A box with a square base and no top is to be made from a square piece of cardboard by cutting 4-in squares from each corner and folding up the sides... the box is told 100 in cube, how big a piece of cardboard is needed?
If you mean "The box has a total volume of 100 in^3, then
(1) The sides of the box are 4 in high, so the base area must be 25 in^2
(2) That means the box sides are 5 inches long
(3) The original cardboard square piece must be 5 + 4 + 4 = 13 inches on a side, so that you will have a 5-inch-square base when the 4-inch-square corners are cut off
A rectangle is 20 inches tall it's area is 260 inches what is the width
To find out the size of the piece of cardboard needed to create the box, we need to determine the dimensions of the square base.
Let's assume the sides of the square base have a length of x inches.
Since 4-inch squares are cut from each corner of the cardboard, the resulting box will have dimensions of (x-8) inches by (x-8) inches by 4 inches (height).
To find the volume of the box, we multiply the three dimensions:
Volume = (x-8) * (x-8) * 4
We know that the volume of the box is 100 cubic inches, so we can set up the equation:
100 = (x-8) * (x-8) * 4
Simplifying:
25 = (x-8)^2
Taking the square root of both sides:
±5 = x-8
Ignoring the negative solution, we have:
5 = x - 8
Solving for x:
x = 5 + 8
x = 13
The length of each side of the square base is 13 inches.

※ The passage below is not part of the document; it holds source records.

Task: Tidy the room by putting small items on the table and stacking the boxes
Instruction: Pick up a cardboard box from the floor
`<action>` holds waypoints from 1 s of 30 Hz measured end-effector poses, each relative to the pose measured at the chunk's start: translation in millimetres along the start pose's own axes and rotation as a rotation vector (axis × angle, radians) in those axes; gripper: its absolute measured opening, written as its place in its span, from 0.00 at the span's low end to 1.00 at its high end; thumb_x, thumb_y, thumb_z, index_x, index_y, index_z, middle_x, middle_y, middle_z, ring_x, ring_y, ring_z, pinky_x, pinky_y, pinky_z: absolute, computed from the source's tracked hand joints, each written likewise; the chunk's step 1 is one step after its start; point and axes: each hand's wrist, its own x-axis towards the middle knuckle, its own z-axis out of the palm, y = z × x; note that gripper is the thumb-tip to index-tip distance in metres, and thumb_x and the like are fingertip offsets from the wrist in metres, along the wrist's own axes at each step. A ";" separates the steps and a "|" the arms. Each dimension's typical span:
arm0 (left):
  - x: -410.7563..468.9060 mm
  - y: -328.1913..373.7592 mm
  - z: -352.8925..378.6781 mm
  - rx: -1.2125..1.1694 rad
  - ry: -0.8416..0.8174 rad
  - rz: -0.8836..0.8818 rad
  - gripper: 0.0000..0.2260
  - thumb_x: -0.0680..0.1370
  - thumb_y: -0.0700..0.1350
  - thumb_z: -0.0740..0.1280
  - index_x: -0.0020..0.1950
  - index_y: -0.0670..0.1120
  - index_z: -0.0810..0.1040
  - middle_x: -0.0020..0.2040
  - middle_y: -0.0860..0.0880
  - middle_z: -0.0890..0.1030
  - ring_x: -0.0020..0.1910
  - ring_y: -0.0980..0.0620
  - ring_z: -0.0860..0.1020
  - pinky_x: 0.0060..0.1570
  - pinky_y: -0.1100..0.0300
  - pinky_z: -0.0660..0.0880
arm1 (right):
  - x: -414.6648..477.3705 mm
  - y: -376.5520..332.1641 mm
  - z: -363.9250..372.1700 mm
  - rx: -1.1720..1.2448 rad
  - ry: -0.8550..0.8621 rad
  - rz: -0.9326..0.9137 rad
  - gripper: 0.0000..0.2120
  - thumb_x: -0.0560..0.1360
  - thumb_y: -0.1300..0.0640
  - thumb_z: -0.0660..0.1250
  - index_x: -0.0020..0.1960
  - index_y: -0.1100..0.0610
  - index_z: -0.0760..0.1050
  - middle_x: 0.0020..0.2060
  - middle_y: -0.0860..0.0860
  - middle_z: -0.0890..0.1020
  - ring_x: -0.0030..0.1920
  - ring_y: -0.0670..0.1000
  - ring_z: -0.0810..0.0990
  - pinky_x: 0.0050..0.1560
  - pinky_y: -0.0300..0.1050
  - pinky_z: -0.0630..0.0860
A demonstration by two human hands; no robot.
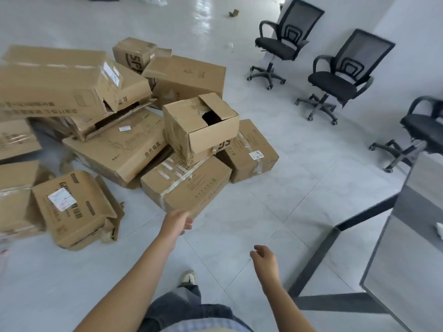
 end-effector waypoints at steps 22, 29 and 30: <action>170.4 85.2 60.0 -0.265 0.399 -0.353 0.07 0.78 0.39 0.62 0.52 0.37 0.75 0.44 0.41 0.78 0.38 0.46 0.75 0.44 0.56 0.69 | 289.8 -189.6 5.1 -0.338 -0.388 -0.130 0.18 0.78 0.59 0.60 0.67 0.58 0.70 0.63 0.55 0.74 0.61 0.53 0.74 0.57 0.42 0.71; 203.0 128.7 123.5 -0.399 0.498 -0.401 0.05 0.78 0.39 0.62 0.49 0.37 0.75 0.41 0.41 0.78 0.37 0.46 0.75 0.37 0.58 0.68 | 408.7 -242.5 -26.1 -0.518 -0.485 -0.147 0.18 0.77 0.59 0.60 0.66 0.58 0.70 0.63 0.55 0.75 0.61 0.54 0.74 0.58 0.44 0.71; 209.5 133.9 126.3 -0.419 0.517 -0.409 0.05 0.78 0.38 0.62 0.48 0.37 0.75 0.40 0.42 0.78 0.37 0.47 0.75 0.37 0.58 0.67 | 422.2 -247.5 -24.5 -0.543 -0.495 -0.145 0.18 0.77 0.59 0.59 0.66 0.58 0.71 0.63 0.56 0.75 0.61 0.54 0.74 0.58 0.45 0.71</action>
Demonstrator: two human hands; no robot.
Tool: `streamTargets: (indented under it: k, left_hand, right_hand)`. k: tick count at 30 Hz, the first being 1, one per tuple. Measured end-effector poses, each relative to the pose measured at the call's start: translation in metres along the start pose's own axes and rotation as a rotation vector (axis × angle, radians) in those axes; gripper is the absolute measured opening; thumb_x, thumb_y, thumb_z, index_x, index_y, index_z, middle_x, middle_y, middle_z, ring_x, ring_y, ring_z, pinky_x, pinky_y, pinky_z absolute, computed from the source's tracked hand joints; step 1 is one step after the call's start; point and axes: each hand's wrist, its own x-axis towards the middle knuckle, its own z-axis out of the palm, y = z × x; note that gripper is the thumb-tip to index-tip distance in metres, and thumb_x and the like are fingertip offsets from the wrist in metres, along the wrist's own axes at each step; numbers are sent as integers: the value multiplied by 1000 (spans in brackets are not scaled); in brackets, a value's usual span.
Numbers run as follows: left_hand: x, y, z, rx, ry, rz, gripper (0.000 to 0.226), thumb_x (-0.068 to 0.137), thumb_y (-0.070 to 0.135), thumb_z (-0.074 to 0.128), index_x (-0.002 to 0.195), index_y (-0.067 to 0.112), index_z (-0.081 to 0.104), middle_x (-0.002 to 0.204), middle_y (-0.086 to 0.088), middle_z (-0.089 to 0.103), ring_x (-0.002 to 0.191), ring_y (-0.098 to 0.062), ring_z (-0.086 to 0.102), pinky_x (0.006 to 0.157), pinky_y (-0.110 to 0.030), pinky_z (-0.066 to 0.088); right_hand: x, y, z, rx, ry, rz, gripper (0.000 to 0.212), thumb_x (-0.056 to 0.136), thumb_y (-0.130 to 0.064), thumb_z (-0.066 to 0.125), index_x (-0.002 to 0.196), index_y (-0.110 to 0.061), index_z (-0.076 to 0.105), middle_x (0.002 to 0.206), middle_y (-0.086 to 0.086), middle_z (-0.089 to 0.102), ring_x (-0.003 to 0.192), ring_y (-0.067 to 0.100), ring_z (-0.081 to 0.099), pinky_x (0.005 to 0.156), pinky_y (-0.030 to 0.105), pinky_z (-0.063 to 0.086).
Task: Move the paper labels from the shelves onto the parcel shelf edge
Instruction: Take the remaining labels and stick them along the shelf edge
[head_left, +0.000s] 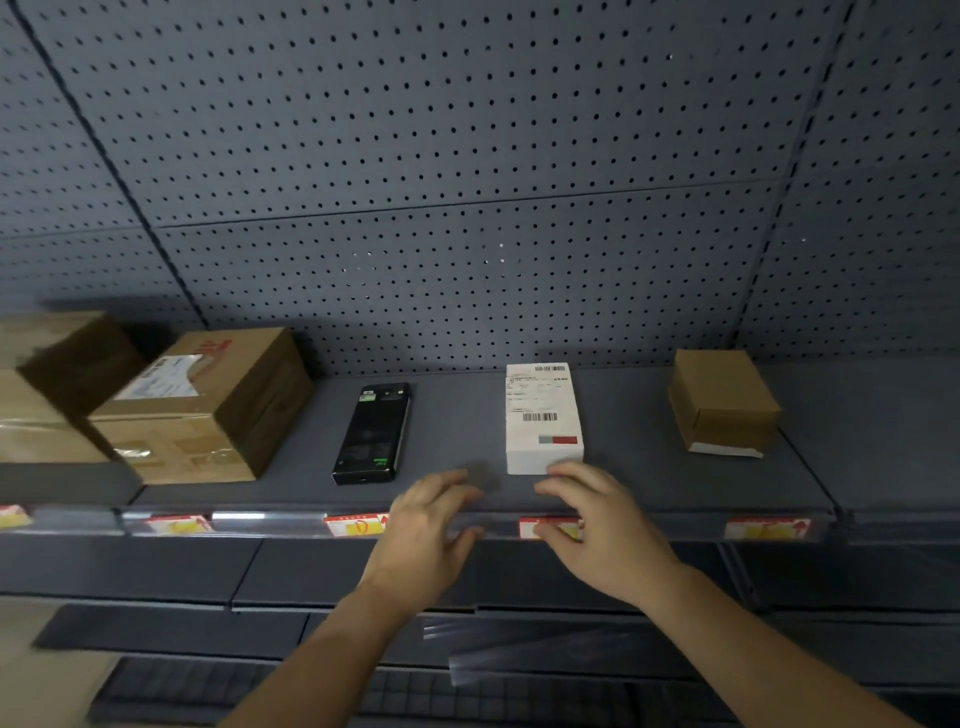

To find the dimensions of the cardboard piece needed, we add the 4-inch squares that were cut from each corner to the length of the base:
Length of cardboard = x + 2 * 4
Length of cardboard = 13 + 2 * 4
Length of cardboard = 13 + 8
Length of cardboard = 21
Therefore, a piece of cardboard measuring 21 inches by 21 inches is needed to create the box.
To determine how big a piece of cardboard is needed to make the box, we need to follow these steps:
1. Start by visualizing the given box with a square base and no top.
2. Since we are cutting 4-inch squares from each corner, this means the length and width of the base of the box will be reduced by 8 inches (2 squares from each side).
3. Let's say the side length of the square cardboard initially is "x".
4. After cutting 4-inch squares from each corner, the new base dimensions will be (x - 8) inches.
5. Folding up the sides of the cardboard will create a box with a height of 4 inches.
6. Since the box is a cube with a volume of 100 cubic inches, the volume can be calculated as (length of base) * (width of base) * (height).
So, (x - 8) * (x - 8) * 4 = 100.
7. Simplifying the equation, we get (x^2 - 16x + 64) * 4 = 100.
8. Expanding the equation further, we have 4x^2 - 64x + 256 = 100.
9. Rearranging the equation to form a quadratic equation in standard form, we get 4x^2 - 64x + 156 = 0.
10. To solve the quadratic equation, we can use factoring, completing the square, or the quadratic formula. In this case, the quadratic equation can be factored as (2x - 13)(2x - 12) = 0.
11. Setting each factor equal to zero, we can find the possible values of 'x': 2x - 13 = 0 or 2x - 12 = 0.
12. Solving these equations, we find x = 13/2 or x = 6.
13. Since the dimensions of a square cannot be negative, we discard the solution x = 13/2.
14. Therefore, the side length of the square cardboard needed to construct the box is 6 inches.
15. To find the total area of cardboard needed, we calculate the area of the square cardboard: x * x = 6 * 6 = 36 square inches.
16. Hence, a square piece of cardboard with dimensions 6 inches by 6 inches is needed to construct the box.